Trois jours après le second tour de la présidentielle guinéenne, les premiers résultats du scrutin commencent à tomber. Selon des résultats partiels portant sur 7 % des bulletins de vote, Cellou Dalein Diallo devancerait légèrement Alpha Condé.
REUTERS - La tension monte en Guinée 48 heures après le second tour de l'élection présidentielle dont les premiers résultats partiels donnent l'avantage à Cellou Dalein Diallo sur l'opposant historique Alpha Condé.
Selon des résultats portant sur 7% des bulletins, Diallo obtient 51,7% des suffrages grâce au soutien des Guinéens expatriés qui compense un léger retard à l'intérieur du pays.
"Les résultats diffusés par la commission électorale montrent que nous sommes en tête", a déclaré mardi Foday Fofana, porte-parole de Diallo, peu après la publication des chiffres.
Avant que la commission électorale (Ceni) ne diffuse ces premiers résultats partiels, des chiffres officieux circulaient à Conakry et ont provoqué par endroit des bagarres ponctuelles.
La consultation est censée tourner la page de près de deux décennies de régime militaire dans ce pays d'Afrique de l'Ouest qui regorge de ressources agricoles et minières. Mais les analystes redoutent que l'annonce des résultats ne déclenche de nouvelles violences dans un pays très clivé au plan ethnique.
"On peut voir que les gens attendent avec nervosité les résultats", témoigne Etienne Bongoro, partisan d'Alpha Condé, dans le faubourg de Minière.
Les enjeux sont élevés dans la compétition électorale qui a opposé l'ancien Premier ministre à la figure historique de l'opposition guinéenne. Les analystes pensent que le résultat final pourrait être serré.
Comportement responsable
Aux termes de la Constitution, les résultats devaient être rendus public au plus tard mercredi mais la Ceni a fait savoir que la publication des résultats complets officieux pourrait prendre cinq jours en tout, donc jusqu'à vendredi.
Candidat du Rassemblement du peuple de Guinée (RPG), Alpha Condé, qui appartient à l'ethnie malinké, est arrivé en deuxième position au premier tour de scrutin, avec 18,25 % des voix. Opposant historique des deux premiers chefs de l'État guinéen, Sékou Touré (1958-1984) et Lansana Conté (1984-2008), il a déjà participé à deux présidentielles, en 1993 et en 1998. Longtemps exilé en France, incarcéré au lendemain de la présidentielle de 1998, il a été condamné en 2000 à cinq ans de prison pour "atteintes à l’autorité de l’État et à l’intégrité du territoire national", avant d’être gracié en 2001.

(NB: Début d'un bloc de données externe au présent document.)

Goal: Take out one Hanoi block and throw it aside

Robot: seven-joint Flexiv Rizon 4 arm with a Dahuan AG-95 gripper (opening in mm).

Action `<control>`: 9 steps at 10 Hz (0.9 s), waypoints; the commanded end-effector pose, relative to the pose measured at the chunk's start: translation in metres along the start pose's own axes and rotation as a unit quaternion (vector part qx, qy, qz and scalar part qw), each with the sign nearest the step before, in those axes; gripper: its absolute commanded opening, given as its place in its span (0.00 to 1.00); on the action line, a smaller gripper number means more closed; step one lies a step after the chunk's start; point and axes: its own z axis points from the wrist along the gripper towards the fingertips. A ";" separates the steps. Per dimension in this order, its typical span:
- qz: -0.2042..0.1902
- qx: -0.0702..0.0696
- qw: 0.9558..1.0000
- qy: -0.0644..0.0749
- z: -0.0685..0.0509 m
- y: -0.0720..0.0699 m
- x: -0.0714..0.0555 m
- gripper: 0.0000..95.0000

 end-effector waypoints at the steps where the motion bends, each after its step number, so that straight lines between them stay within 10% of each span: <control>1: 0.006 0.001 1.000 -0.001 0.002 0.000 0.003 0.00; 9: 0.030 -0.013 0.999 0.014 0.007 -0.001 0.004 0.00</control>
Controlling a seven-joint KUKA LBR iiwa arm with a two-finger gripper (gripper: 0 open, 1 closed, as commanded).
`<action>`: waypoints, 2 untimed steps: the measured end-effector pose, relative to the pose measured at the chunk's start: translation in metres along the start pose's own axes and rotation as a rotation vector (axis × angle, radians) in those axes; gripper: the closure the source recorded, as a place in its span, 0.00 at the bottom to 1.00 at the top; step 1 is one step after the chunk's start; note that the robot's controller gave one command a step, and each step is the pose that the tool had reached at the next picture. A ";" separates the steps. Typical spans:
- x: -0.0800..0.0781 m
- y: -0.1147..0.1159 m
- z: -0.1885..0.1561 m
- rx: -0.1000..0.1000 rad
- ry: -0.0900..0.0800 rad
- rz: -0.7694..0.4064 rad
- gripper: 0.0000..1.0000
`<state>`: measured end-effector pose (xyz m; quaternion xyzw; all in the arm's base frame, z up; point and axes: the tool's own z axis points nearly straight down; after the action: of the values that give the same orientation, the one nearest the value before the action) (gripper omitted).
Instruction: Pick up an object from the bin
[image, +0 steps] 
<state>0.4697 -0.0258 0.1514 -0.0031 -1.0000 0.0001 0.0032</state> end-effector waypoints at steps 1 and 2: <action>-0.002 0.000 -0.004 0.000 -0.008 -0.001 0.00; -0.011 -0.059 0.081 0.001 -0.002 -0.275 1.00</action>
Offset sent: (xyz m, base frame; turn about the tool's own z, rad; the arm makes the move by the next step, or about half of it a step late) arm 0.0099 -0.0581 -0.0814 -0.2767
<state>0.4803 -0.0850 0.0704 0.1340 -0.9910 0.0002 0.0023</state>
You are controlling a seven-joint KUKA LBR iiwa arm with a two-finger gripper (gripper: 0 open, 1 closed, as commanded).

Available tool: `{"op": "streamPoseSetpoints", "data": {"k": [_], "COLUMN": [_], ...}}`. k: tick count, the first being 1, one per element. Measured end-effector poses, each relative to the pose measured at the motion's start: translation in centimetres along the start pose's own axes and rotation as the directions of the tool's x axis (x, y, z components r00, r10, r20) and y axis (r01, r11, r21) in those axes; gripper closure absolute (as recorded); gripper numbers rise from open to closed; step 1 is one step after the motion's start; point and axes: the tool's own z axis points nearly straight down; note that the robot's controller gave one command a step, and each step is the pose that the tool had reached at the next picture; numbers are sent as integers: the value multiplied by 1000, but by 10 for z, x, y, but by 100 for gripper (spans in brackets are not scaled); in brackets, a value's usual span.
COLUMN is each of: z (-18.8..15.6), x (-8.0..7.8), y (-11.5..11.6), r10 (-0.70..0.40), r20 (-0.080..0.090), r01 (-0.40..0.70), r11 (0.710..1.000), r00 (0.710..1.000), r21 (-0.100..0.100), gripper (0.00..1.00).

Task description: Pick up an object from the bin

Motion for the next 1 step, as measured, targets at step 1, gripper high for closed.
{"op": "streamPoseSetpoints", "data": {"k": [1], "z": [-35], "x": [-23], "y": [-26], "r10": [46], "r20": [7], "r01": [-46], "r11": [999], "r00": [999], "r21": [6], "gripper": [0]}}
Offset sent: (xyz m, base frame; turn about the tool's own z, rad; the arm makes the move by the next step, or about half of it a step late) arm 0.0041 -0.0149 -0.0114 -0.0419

Leader de l’Union des forces démocratiques de Guinée (UFDG), Cellou Dalein Diallo, issu de l'ethnie peule, est arrivé en tête du premier tour, le 27 juin, recueillant 43,62 % des suffrages. Premier ministre de décembre 2004 à avril 2006, il fut, pendant de longues années, un cacique du Parti de l’unité et du progrès (PUP) de l'ancien président Lansana Conté, avant de rejoindre l’opposition. Considéré comme l’un des principaux opposants à l'ex-chef de la junte Moussa Dadis Camara, il fut grièvement blessé lors du massacre du 28 septembre 2009 à Conakry, dans lequel plus de 150 personnes ont trouvé la mort.
Tout délai supplémentaire risquerait de favoriser des accusations de fraude et d'aviver les tensions entre les deux camps, divisés selon des lignes de fracture ethniques, ajoutent ces analystes.
Il s'agissait des premières élections libres depuis l'indépendance en 1958 de cette ancienne colonie française.
Le vote s'est déroulé dans le calme, après une campagne agitée marquée par des heurts entre les deux camps politiques, faisant redouter un duel potentiellement explosif entre Peuls et Malinkés, les deux grandes communautés ethniques.
Diallo est membre de l'ethnie Peul, qui forme 40% de la population, et Condé est un Malinké, qui représente un tiers environ des 10 millions d'habitants.
Les observateurs du scrutin ont fait état d'une forte participation et n'ont signalé que des problèmes logistiques mineurs.
Ils ont toutefois mis en garde contre de nouveaux retards dans la publication des résultats et appelé au calme
"Nous encourageons les candidats à s'assurer que leurs partisans se comportent de manière responsable tout comme nous croyons qu'eux-mêmes ont un comportement responsable", a lancé mardi le général nigérian Yakubu Gowon, qui copréside une délégation du Centre Carter, lors d'une conférence de presse.